In an effort to increase the reporting of corporate electronic crime, the National Hi-Tech Crime Unit (NHTCU) has unveiled a charter detailing how such crimes will be investigated.
The Confidentiality Charter covers the investigation process in the event of an attack and stresses that all efforts will be made to limit disruption to a company's day-to-day operations and minimise damage to corporate reputations.
It is hoped that the charter will boost the reporting of e-crime so that a fuller picture of the challenges faced may be obtained by government, since at present the figures are confusing and contradictory.
"Our research over the first year of the NHTCU's existence shows that it is not the fear of reputation damage that is stopping companies reporting crime, but the fear that any investigation will disrupt day-to-day business activities," said detective chief superintendent Len Hynds, head of the NHTCU.
The charter was designed with input from the Confederation of British Industry and the Crown Prosecution Service.
In some cases the police may decide not to prosecute offenders so long as no major crime or violation of the European Union's human rights legislation has taken place.
"We welcome this new initiative to make businesses feel more comfortable with reporting e-crime," said Jonathan Cummings, director of e-marketing at the Institute of Directors.
"However, many businesses are still unaware of the specific dangers they face.
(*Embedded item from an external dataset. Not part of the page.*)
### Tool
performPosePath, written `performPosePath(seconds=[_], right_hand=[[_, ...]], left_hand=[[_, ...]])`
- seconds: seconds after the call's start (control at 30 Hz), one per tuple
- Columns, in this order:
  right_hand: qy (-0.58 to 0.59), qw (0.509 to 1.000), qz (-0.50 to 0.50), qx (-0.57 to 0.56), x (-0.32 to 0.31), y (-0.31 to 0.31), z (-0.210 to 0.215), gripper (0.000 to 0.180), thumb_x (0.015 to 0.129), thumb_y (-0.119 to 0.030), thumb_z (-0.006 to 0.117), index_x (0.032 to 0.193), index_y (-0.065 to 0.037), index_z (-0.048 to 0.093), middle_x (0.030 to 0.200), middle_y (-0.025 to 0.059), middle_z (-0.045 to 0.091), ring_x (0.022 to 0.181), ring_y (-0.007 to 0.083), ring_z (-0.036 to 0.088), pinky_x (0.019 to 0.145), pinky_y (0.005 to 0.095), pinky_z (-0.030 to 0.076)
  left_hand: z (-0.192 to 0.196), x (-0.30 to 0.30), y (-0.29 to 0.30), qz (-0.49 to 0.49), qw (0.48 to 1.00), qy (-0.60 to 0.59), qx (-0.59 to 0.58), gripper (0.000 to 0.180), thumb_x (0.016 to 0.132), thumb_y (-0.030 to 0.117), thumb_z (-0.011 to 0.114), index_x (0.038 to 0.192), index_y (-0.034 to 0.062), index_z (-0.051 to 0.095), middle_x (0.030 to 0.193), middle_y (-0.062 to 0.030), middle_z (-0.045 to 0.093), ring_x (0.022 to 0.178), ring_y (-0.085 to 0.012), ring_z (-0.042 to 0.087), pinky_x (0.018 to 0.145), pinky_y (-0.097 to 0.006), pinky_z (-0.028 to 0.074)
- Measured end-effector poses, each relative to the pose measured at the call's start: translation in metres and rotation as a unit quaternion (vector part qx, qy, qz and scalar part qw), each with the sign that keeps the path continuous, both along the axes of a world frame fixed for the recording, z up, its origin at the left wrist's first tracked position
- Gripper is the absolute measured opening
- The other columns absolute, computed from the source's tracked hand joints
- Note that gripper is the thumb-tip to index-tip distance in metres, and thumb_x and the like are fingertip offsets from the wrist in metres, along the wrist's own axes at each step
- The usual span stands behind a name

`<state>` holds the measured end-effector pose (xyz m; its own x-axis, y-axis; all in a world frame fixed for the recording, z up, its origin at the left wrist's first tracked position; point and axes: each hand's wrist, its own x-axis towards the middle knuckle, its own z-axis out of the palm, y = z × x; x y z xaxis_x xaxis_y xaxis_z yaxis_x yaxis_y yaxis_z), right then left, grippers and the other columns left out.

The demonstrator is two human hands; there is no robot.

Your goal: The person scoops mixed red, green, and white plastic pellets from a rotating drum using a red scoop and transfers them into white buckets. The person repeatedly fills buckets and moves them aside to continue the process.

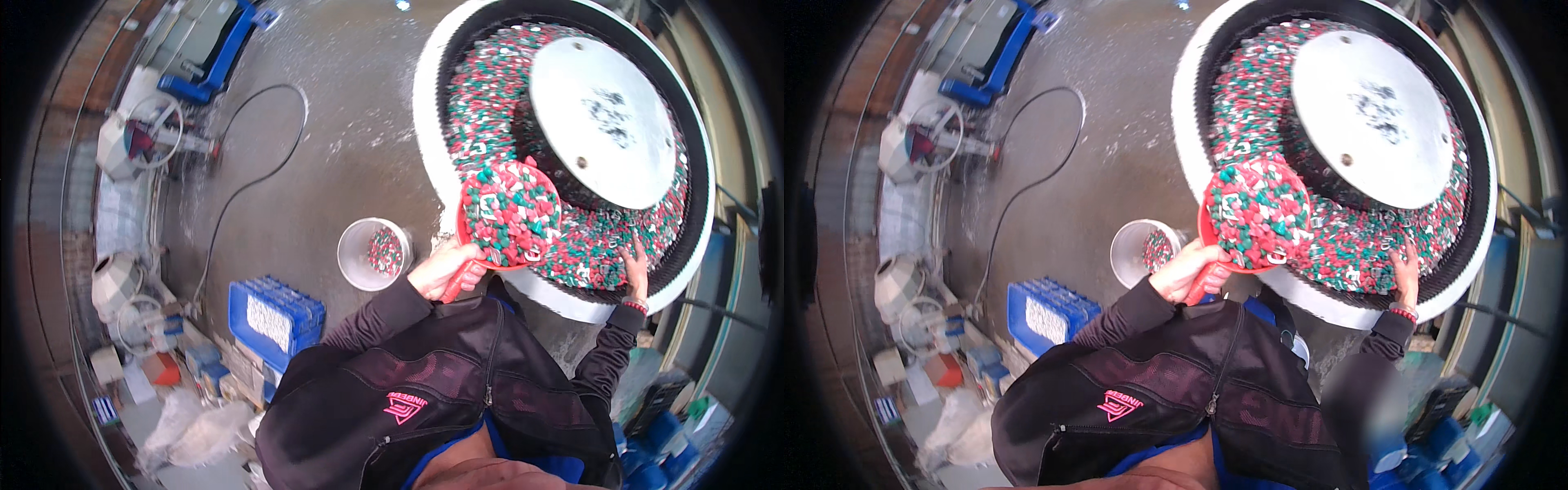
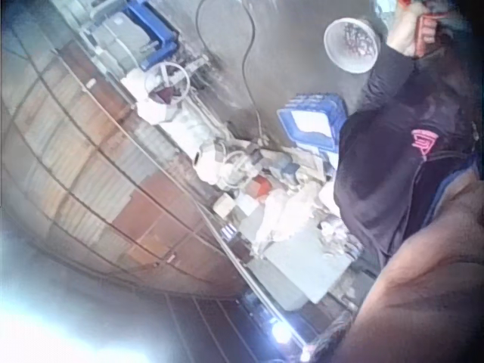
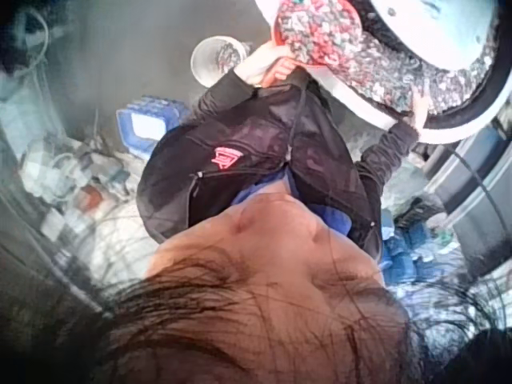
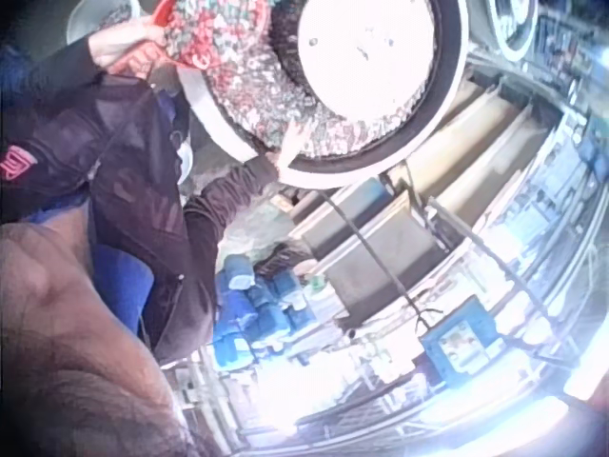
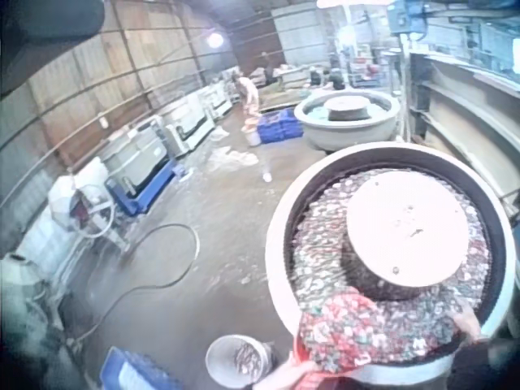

Focus must necessarily be on raising awareness of such dangers, in order that businesses may put suitable precautions in place."
The announcement was made at the government's first e-crime conference in London, which brought together industry security heads, police and government experts to plan strategies for dealing with e-crime.
Apart from an initial press presence the conference was closed to the media to enable a frank exchange of views.
"Electronic crime is a widespread and costly problem and it isn't going to go away," warned Bob Ainsworth MP, parliamentary under secretary of state at the Home Office, in his opening address to the conference.
"The Confidentiality Charter will be an important part of developing workings between industry and the police."
A helpline has been set up for reporting e-crime to NHTCU, available on 0870 241 0549.